[GIVEN DATA Boundary: Start]

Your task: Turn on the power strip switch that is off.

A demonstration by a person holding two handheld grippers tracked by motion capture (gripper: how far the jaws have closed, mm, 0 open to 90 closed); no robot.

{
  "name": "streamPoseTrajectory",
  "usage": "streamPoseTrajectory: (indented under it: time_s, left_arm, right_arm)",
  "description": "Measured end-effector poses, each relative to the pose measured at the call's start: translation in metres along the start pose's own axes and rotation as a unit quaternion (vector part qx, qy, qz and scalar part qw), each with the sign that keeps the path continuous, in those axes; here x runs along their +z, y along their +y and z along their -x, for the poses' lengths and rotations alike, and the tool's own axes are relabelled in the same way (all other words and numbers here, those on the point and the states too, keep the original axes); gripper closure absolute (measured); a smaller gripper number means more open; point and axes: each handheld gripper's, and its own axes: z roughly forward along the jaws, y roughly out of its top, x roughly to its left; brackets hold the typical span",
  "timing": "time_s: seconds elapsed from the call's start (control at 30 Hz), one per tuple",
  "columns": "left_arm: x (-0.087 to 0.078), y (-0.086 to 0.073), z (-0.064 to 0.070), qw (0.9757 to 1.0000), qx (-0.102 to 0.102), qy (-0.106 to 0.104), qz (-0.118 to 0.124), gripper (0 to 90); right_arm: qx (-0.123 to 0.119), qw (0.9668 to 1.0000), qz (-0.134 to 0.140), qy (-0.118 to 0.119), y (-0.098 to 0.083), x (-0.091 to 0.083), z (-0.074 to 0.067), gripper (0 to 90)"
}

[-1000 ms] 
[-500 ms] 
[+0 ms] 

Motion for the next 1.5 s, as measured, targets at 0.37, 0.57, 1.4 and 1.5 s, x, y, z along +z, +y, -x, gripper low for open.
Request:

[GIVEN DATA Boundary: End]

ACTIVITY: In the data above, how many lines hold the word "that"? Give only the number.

TASK RESULT: 2